THE PROBLEM. Report every line of the listing below in which the string "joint" appears.

----- GIVEN INFORMATION

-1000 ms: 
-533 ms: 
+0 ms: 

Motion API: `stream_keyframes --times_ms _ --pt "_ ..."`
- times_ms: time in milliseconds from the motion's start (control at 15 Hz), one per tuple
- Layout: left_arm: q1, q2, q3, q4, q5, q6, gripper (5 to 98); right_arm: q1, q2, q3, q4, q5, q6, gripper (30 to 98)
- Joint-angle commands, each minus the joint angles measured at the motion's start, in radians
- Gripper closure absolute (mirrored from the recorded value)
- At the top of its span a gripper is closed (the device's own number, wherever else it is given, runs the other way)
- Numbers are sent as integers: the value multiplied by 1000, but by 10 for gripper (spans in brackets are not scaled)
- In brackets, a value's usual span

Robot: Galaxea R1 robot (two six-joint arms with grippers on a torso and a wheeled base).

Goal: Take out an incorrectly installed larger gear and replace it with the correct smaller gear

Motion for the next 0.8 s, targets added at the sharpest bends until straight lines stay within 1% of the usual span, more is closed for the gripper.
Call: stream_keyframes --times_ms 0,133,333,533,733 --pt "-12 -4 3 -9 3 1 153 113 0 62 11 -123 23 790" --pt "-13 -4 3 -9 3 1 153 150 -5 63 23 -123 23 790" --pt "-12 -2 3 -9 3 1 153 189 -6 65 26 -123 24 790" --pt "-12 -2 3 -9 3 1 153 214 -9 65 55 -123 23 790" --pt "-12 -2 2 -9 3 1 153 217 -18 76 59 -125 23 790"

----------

SOLUTION FOR THIS PROBLEM.
- Joint-angle commands, each minus the joint angles measured at the motion's start, in radians
Robot: Galaxea R1 robot (two six-joint arms with grippers on a torso and a wheeled base).

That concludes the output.